Camille et Boris pénétrèrent dans l’institut médico-légal où, malgré l’odeur, une fraîcheur bienveillante les accueillit. La jeune femme se rendit auparavant aux toilettes. Une fois enfermée, elle souleva sa chemise, son maillot de corps et resserra son pansement dans une grimace. La douleur était cuisante. La peau entaillée avec la lame de rasoir souriait sur plus de quinze centimètres, et avait du mal à cicatriser. Pourtant, Camille n’éprouva aucun regret.
Au moins, elle pouvait hurler son impuissance et sa colère en silence.
Elle grimpa au premier étage. Même s’ils venaient souvent, les gendarmes ne connaissaient pas toute l’équipe et montaient rarement à ce niveau.
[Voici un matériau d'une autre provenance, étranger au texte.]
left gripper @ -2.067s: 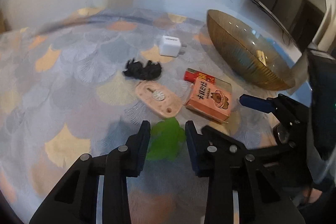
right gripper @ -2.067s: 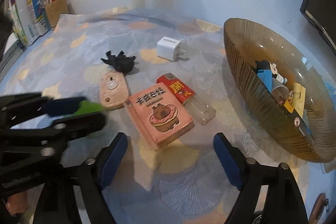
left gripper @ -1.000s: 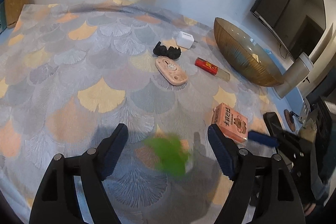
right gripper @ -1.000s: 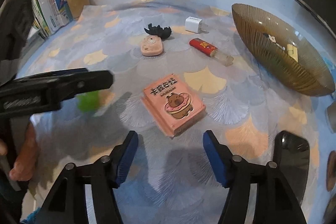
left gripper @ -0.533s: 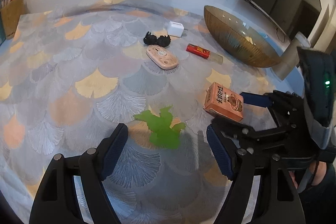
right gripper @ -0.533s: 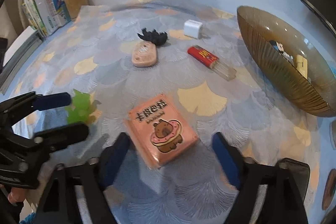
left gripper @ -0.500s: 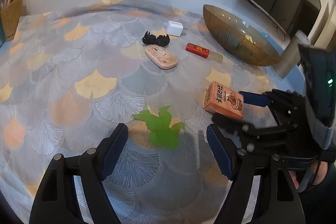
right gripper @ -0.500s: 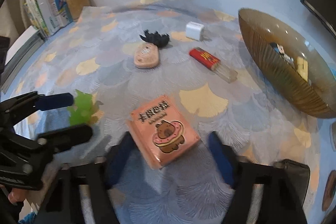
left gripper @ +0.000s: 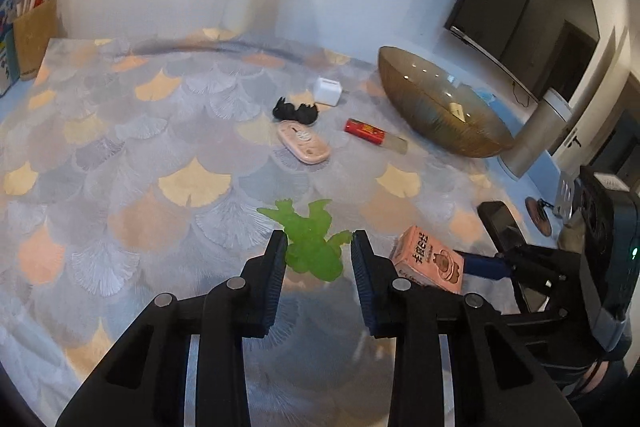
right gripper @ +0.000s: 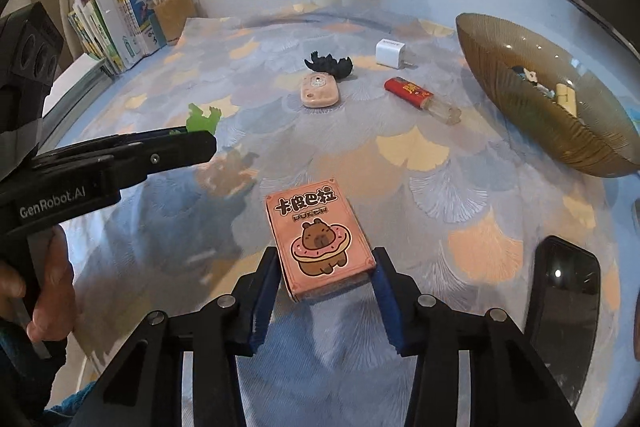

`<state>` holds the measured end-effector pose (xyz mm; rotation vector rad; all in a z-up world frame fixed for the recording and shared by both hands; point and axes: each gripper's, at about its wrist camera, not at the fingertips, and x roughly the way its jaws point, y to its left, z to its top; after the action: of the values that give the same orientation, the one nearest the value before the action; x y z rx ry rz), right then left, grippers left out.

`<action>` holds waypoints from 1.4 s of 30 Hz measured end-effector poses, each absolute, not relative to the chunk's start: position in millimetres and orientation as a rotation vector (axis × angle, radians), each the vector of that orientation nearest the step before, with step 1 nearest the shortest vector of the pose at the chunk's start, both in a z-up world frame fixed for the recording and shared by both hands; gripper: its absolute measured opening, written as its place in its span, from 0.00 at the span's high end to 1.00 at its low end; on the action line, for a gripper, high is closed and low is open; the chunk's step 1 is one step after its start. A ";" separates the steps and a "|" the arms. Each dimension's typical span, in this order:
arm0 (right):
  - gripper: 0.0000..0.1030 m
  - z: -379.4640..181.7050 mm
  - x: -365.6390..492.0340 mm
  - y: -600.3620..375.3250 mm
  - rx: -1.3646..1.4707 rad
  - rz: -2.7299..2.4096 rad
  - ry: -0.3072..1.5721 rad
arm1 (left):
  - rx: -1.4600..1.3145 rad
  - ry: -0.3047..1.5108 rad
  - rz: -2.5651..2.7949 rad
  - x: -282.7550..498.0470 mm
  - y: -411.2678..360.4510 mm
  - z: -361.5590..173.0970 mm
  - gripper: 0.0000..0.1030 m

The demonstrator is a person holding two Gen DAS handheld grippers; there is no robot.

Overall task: Organize rigid objects
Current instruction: 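Grasp the green jelly toy with the left tool while the right tool grasps the pink card box, then carry the jelly toy and card box to the amber bowl and release both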

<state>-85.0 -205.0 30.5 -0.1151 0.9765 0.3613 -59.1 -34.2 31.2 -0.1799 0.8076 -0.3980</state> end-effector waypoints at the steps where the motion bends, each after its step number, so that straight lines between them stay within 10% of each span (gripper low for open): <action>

D’ordinaire, d’après Souvillon, une vingtaine de personnes travaillaient dans ce lieu aujourd’hui quasiment désert, qui accueillait des compétences allant de l’analyse toxicologique jusqu’à l’étude des insectes nécrophages. Les autopsies, quant à elles, étaient réalisées au fond du rez-de-chaussée, le niveau fréquenté par les gendarmes et les policiers.
Une fois installé dans le bureau, Boris entra dans le vif du sujet.
— Nous sommes venus à propos d’un certain Ludovic Blier. Ça remonte à plus de sept mois, mais vous vous en souvenez peut-être : il est mort le 1er janvier de cette année. Des voisins l’ont retrouvé pendu dans son appartement, au sixième étage d’une barre d’immeubles de Lille Sud. C’est vous qui avez rempli l’acte de décès.
Le médecin se tourna vers son écran d’ordinateur et se promena dans des dossiers.
— Une mort violente… Le 1er janvier… Comment ne pas s’en rappeler ? J’ai eu un coup de fil de la Criminelle en plein déjeuner familial. J’étais d’astreinte ce jour-là, alors pas le choix, je m’y suis collé. À croire que je suis abonné au travail les jours fériés.
Très vite, il afficha la photo du pendu. Gros plan sur le haut du corps. Camille était troublée. Elle s’était attendu à une figure d’horreur, mais les yeux du mort étaient fermés, les joues étaient colorées, les traits reposés, comme si l’homme dormait.
— Suicide, si j’ai bonne mémoire, dit Souvillon. Un gars désespéré, au bout du rouleau. Qu’est-ce vous voulez savoir à son sujet ?
— On a retrouvé deux ADN distincts sous les ongles d’un homme tué il y a cinq jours, fit Camille. Et l’un des deux appartient à cet individu.